Alibaba Cloud redesigns platform around AI agents in overseas push

  • New “Qwen Cloud” shifts cloud interface from human users to autonomous agents
  • Company rolls out developer tools as global token usage surges

Alibaba Cloud has unveiled a redesigned AI-focused cloud platform in Singapore, positioning autonomous agents—not humans—as the primary users of its infrastructure, in a major overhaul of how developers interact with its services.

The company on May 26 launched Qwen Cloud, an overseas-facing AI product hub, alongside a suite of agent-oriented tools including MuleRun, a platform for building and deploying AI agents.

The Hangzhou-based cloud service provider also released updates to its coding and desktop agent systems Qoder and QoderWork on the same day. It also upgraded its underlying cloud infrastructure to support agent-first workloads.

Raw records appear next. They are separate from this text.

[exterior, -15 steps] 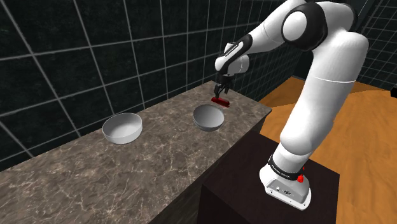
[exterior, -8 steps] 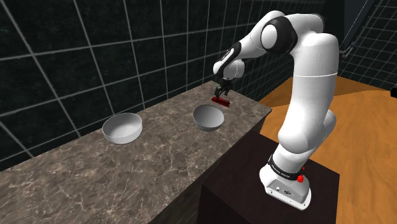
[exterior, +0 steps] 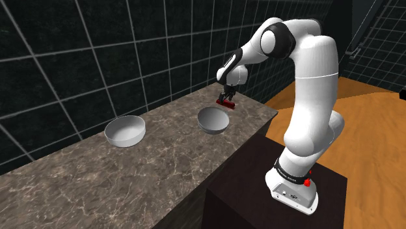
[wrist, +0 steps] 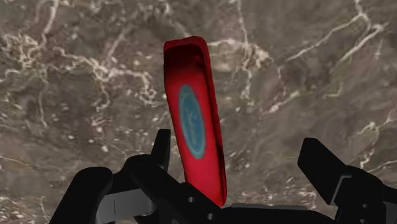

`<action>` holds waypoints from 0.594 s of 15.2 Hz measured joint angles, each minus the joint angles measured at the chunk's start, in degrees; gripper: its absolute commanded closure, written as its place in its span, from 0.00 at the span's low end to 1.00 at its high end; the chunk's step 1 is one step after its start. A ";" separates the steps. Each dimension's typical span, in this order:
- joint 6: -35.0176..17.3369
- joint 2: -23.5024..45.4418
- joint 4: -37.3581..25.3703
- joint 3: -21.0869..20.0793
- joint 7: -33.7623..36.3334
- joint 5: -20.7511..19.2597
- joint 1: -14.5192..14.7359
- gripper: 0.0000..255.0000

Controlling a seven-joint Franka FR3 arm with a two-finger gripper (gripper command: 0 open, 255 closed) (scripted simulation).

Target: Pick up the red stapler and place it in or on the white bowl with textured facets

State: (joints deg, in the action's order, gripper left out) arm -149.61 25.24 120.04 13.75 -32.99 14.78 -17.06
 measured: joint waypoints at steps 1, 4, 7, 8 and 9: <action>-0.07 0.31 0.02 -0.10 0.01 0.07 0.02 0.00; -0.11 0.51 0.11 -0.18 -0.04 0.14 0.01 0.00; -0.13 0.53 0.10 -0.17 -0.05 0.15 -0.01 1.00; -0.13 0.54 0.10 -0.18 -0.06 0.15 -0.01 1.00; -0.13 0.53 0.09 -0.20 -0.06 0.16 -0.01 1.00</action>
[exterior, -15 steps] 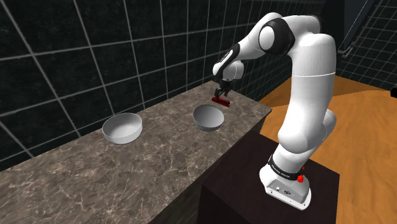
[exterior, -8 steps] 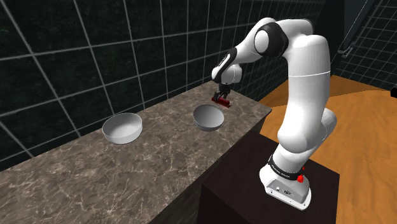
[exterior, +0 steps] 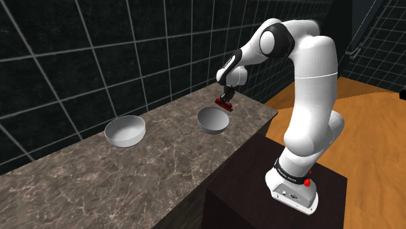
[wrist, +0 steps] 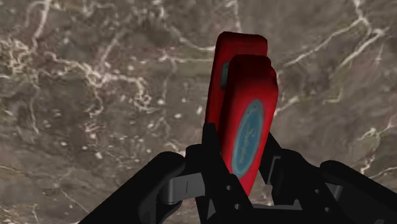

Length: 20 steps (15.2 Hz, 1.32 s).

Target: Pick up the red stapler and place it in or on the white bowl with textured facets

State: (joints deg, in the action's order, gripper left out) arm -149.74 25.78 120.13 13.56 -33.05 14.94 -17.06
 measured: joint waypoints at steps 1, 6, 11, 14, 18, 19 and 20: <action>0.01 -0.06 -0.02 0.03 0.00 0.00 -0.01 1.00; 0.02 -0.06 -0.03 0.04 -0.03 -0.01 -0.04 1.00; 1.71 -1.90 0.19 0.68 0.78 -0.95 0.56 1.00; 3.65 -3.55 -0.14 1.30 1.45 -1.89 0.95 1.00; 5.91 -5.98 -0.07 2.03 2.38 -3.15 1.51 1.00; 6.51 -6.58 -0.09 2.19 2.73 -3.49 1.70 1.00; 7.16 -7.03 -0.32 2.34 2.86 -3.75 1.75 1.00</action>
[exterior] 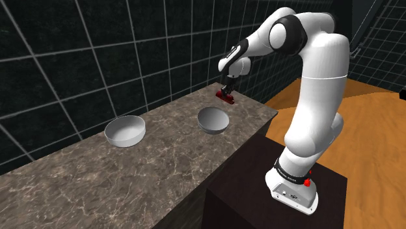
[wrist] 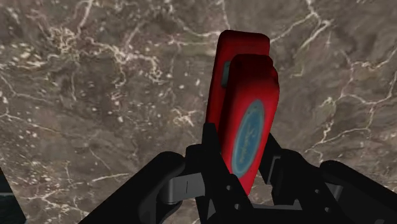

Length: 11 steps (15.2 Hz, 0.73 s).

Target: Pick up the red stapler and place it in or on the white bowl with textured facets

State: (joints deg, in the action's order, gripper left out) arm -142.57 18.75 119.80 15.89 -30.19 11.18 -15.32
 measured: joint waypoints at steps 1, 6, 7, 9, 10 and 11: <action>0.64 -0.65 0.00 0.20 0.13 -0.33 0.05 1.00; 3.67 -3.31 -0.52 0.84 1.20 -1.77 0.52 1.00; 4.34 -3.78 -0.75 0.94 1.46 -2.06 0.63 1.00; 5.61 -4.76 -1.11 1.12 1.89 -2.60 0.80 1.00; 6.15 -5.22 -1.22 1.21 2.07 -2.85 0.86 1.00; 6.83 -5.61 -1.53 1.28 2.31 -3.10 0.95 1.00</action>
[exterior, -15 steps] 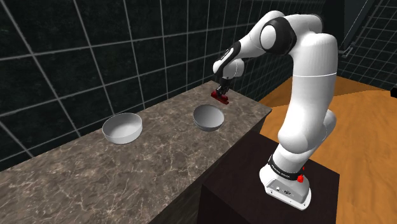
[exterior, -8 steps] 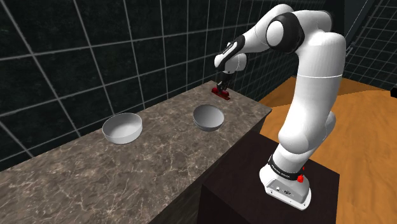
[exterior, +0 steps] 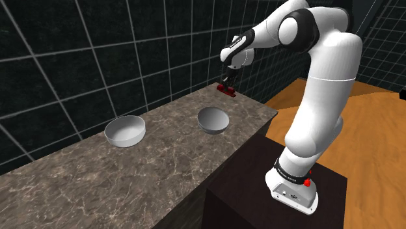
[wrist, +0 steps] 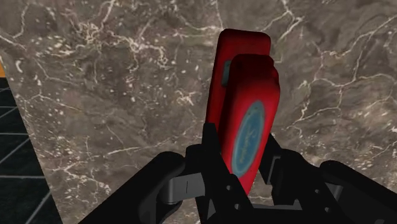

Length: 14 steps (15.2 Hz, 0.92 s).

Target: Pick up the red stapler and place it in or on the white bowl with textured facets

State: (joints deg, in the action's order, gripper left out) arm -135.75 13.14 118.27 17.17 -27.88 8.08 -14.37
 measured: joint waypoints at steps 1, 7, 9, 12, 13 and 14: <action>0.83 -0.69 -0.18 0.10 0.30 -0.37 0.12 1.00; 4.99 -3.14 -2.04 0.51 1.14 -1.68 0.29 1.00; 6.07 -3.65 -2.65 0.57 1.39 -1.96 0.35 1.00; 5.60 -7.42 1.32 0.02 4.26 -3.69 1.88 1.00; 5.06 -9.20 3.47 -0.43 5.93 -4.55 2.71 1.00; 4.89 -10.28 4.65 -0.85 7.22 -5.09 3.29 1.00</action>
State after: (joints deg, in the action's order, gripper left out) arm -130.85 2.86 122.92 16.33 -20.66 2.99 -11.08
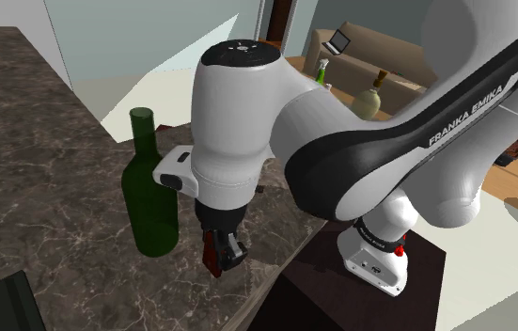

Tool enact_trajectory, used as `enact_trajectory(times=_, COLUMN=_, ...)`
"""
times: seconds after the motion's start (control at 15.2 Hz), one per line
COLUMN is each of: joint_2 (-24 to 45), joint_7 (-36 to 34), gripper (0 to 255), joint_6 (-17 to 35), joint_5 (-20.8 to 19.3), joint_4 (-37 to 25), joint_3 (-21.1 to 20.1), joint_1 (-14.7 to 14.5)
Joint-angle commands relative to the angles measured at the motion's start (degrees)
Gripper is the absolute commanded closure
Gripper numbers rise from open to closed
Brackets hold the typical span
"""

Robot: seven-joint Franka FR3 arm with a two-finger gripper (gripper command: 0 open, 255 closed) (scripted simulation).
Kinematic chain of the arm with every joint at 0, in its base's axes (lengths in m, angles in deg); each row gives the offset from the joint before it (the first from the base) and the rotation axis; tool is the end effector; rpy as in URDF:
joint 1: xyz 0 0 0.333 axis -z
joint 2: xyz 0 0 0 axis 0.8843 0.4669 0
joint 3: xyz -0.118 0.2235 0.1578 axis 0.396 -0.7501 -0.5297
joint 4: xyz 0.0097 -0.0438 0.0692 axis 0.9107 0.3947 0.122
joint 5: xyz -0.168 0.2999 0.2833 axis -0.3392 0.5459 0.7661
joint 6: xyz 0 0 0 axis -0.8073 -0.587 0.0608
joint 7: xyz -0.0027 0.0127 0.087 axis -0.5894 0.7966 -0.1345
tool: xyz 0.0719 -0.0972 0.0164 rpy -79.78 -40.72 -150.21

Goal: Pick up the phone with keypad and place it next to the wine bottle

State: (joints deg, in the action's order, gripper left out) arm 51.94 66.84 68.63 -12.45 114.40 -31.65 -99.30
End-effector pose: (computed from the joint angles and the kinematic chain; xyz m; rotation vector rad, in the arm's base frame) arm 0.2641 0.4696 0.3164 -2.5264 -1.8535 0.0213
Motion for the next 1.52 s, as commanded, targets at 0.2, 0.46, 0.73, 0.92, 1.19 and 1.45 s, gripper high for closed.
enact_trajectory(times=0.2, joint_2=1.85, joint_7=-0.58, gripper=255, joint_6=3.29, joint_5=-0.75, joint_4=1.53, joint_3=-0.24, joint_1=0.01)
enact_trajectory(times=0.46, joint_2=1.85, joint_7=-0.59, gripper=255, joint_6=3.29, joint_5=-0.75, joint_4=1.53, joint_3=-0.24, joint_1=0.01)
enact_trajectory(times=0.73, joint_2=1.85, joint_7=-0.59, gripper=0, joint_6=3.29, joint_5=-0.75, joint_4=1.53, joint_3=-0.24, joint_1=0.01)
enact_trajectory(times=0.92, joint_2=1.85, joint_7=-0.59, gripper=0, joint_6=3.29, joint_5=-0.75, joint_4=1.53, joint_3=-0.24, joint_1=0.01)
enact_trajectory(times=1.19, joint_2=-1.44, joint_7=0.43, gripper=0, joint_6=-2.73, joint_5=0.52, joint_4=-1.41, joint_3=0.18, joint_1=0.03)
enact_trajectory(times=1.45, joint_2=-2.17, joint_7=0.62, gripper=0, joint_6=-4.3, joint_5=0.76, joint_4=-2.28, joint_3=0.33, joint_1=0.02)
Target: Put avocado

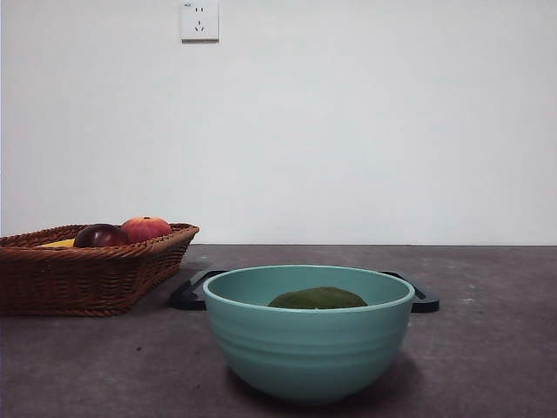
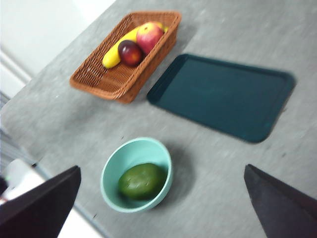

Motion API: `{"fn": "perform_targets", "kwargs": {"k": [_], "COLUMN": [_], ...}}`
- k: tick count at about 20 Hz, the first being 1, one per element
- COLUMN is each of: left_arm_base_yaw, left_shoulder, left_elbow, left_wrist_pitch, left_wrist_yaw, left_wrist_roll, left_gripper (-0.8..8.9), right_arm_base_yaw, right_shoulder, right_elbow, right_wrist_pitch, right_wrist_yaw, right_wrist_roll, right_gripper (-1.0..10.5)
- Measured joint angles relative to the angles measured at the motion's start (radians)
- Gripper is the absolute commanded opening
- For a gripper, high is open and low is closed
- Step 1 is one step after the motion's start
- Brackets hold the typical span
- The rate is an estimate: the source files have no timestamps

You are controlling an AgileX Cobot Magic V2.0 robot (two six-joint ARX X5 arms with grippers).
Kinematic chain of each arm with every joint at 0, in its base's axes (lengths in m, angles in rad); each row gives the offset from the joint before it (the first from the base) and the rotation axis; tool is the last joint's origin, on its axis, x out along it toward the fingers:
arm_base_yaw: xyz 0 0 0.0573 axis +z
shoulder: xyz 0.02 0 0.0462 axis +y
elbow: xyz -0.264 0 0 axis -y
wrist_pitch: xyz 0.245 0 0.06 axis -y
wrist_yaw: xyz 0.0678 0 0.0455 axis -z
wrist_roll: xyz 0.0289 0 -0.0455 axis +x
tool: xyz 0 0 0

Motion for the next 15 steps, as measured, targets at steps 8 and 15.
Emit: {"fn": "perform_targets", "kwargs": {"k": [8, 15], "left_arm_base_yaw": [0.0, 0.0], "left_shoulder": [-0.02, -0.02], "left_elbow": [0.0, 0.0], "left_wrist_pitch": [0.01, 0.01], "left_wrist_yaw": [0.0, 0.0], "left_wrist_roll": [-0.008, -0.008], "left_gripper": [6.57, 6.57], "right_arm_base_yaw": [0.225, 0.433], "right_shoulder": [0.267, 0.603], "right_elbow": [0.0, 0.001], "right_wrist_pitch": [-0.011, 0.002], "right_wrist_yaw": [0.124, 0.308], "right_wrist_roll": [0.043, 0.105], "right_gripper": [5.1, 5.1]}}
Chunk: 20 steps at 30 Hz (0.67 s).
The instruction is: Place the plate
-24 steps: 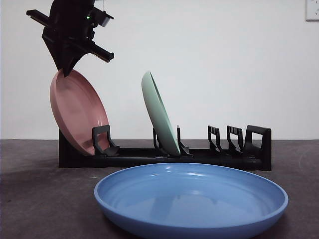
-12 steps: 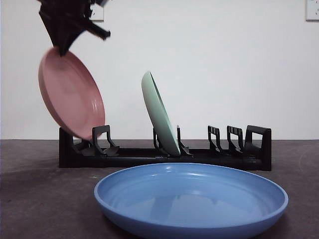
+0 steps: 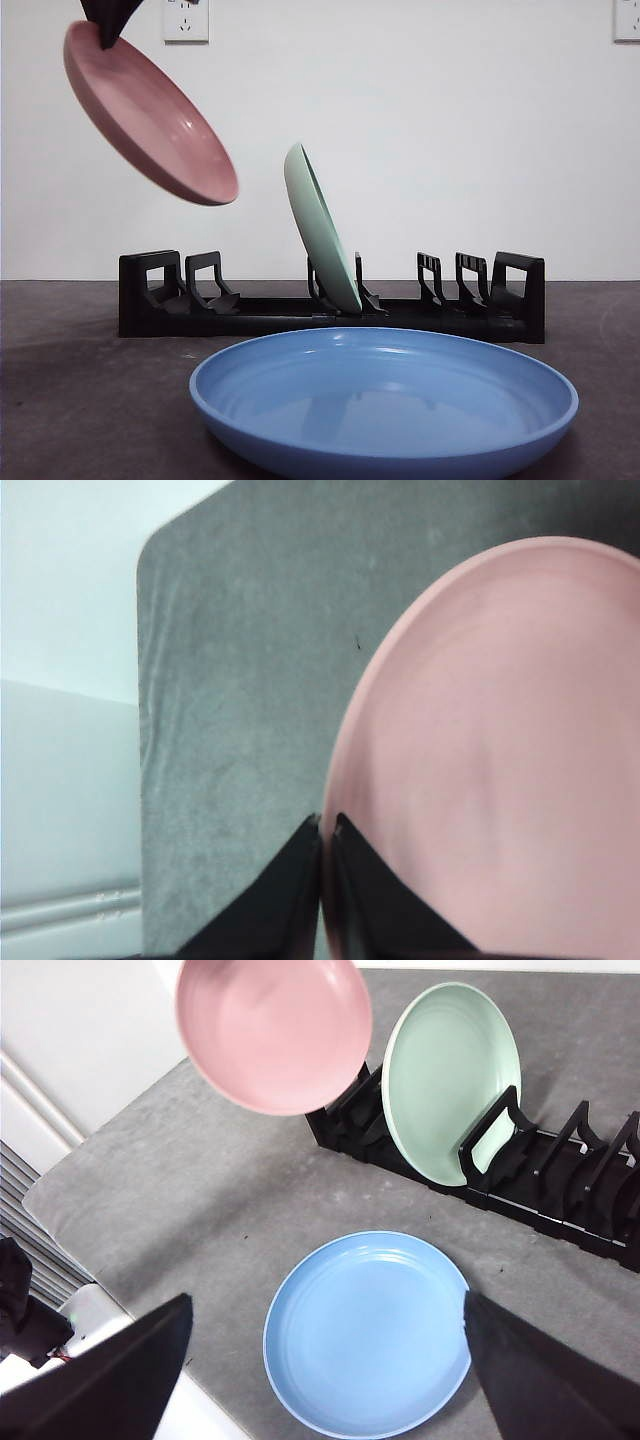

Qwen Cloud (qwencloud.com) is not a module inside a traditional cloud console, but a standalone entry point built for what Alibaba describes as the “agent era” of computing.

Under the new architecture, core cloud capabilities such as model access and inference are packaged into standardized “Skills” and command-line interface (CLI). This allows agents to interpret instructions and independently access platform functions without human-facing interfaces.

A human-to-agent shift

“The cloud’s primary users are shifting from humans to agents,” said Li Feifei, chief technology officer and international president of Alibaba Cloud. “When agents become the first-class users of cloud services, interfaces designed for humans need to be rebuilt.”

The platform introduces a three-entry structure: a website for developers to explore and integrate models via OpenAI-compatible APIs, Skills that translate platform functions into machine-readable instructions, and CLI tools designed for both developers and autonomous agents requiring repeatable execution environments.

Alibaba Cloud said it is conducting a full-stack upgrade spanning models, interfaces, agent products and infrastructure to enable global developers to more easily access its AI capabilities, particularly for real-time applications, Li noted.

The company framed the shift as part of a broader industry transition from model training to inference-driven applications, arguing that tighter hardware-software integration will reduce latency and cost for developers building AI systems.

MuleRun, also launched on May 25, is designed to help developers build resource-intensive agent applications and deploy them at scale, targeting growing demand for autonomous AI systems.

The rollout comes as global demand for AI computing accelerates. Data from API aggregation platform OpenRouter shows weekly token consumption in April 2026 was roughly seven to eight times higher than a year earlier.

In China, daily token usage has exceeded 140 trillion, up more than 40% from the end of the previous year, according to official statistics.